Task description: Everything in the data that follows has to be repeated verbatim.

- Opening Delimiter -

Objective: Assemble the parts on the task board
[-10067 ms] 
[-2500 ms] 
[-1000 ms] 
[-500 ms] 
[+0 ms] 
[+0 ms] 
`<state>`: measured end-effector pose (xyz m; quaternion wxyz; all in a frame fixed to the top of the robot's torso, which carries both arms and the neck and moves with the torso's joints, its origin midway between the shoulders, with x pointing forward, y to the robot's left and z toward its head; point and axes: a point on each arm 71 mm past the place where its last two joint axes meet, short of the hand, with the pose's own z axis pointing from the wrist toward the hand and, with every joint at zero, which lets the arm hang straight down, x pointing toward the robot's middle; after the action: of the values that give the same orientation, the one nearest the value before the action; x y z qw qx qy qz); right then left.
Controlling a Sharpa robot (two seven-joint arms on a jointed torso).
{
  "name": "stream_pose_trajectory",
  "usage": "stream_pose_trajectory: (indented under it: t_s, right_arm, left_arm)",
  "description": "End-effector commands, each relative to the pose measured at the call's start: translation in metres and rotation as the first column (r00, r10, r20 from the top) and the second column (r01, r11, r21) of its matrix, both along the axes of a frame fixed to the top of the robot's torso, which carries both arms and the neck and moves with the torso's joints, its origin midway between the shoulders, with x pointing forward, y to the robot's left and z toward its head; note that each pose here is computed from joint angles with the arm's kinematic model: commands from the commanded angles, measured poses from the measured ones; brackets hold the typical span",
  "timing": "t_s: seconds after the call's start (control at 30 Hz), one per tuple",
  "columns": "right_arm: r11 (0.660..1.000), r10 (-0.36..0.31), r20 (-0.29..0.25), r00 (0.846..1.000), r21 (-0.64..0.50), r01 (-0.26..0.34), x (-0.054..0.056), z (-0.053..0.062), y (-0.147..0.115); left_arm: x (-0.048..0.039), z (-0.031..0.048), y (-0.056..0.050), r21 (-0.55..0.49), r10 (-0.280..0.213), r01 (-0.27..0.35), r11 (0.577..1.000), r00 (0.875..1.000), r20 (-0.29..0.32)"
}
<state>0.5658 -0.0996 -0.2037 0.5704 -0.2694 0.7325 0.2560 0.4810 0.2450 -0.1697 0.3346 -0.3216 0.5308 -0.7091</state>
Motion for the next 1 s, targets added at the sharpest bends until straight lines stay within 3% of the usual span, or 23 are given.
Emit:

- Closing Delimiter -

Reply:
Objective: Assemble the parts on the task board
[-10067 ms] 
[-2500 ms] 
[-1000 ms] 
[-500 ms] 
[+0 ms] 
[+0 ms] 
`<state>`: measured end-effector pose (xyz m; quaternion wxyz; all in a frame fixed to the top of the robot's torso, which carries both arms and the neck and moves with the torso's joints, its origin midway between the shoulders, with x pointing forward, y to the robot's left and z toward its head; point and axes: a point on each arm 71 mm past the place where its last two joint axes meet, short of the hand, with the pose's own z axis pointing from the wrist toward the hand and, with every joint at zero, which lets the arm hang straight down, x pointing toward the robot's middle; after the action: of the values that give the same orientation, the one nearest the value before the action; x y z qw qx qy qz); right then left.
Controlling a Sharpa robot (two seven-joint arms on a jointed torso).
{
  "name": "stream_pose_trajectory",
  "usage": "stream_pose_trajectory: (indented under it: t_s, right_arm, left_arm)",
  "description": "End-effector commands, each relative to the pose measured at the call's start: translation in metres and rotation as the first column (r00, r10, r20 from the top) and the second column (r01, r11, r21) of its matrix, both along the axes of a frame fixed to the top of the robot's torso, which carries both arms and the neck and moves with the torso's joints, its origin midway between the shoulders, with x pointing forward, y to the robot's left and z toward its head; note that each pose here is computed from joint angles with the arm's kinematic model: commands from the commanded angles, measured poses from the measured ones; brackets hold the typical span",
  "timing": "t_s: seconds after the call's start (control at 30 Hz), one per tuple",
  "columns": "right_arm: r11 (0.660..1.000), r10 (-0.36..0.31), r20 (-0.29..0.25), r00 (0.846..1.000), r21 (-0.64..0.50), r01 (-0.26..0.34), x (-0.054..0.056), z (-0.053..0.062), y (-0.147..0.115); left_arm: x (-0.048..0.039), z (-0.031..0.048), y (-0.056..0.050), r21 (-0.55..0.49), r10 (-0.280..0.213), r01 (-0.27..0.35), r11 (0.577..1.000), r00 (0.875..1.000), r20 (-0.29..0.32)"
}
<state>0.5658 -0.0996 -0.2037 0.5704 -0.2694 0.7325 0.2560 0.4810 0.2450 -0.1697 0.3346 -0.3216 0.5308 -0.7091</state>
Motion for the next 1 s, targets added at the sharpest bends until straight lines stay within 3% of the usual span, or 23 are given.
Emit:

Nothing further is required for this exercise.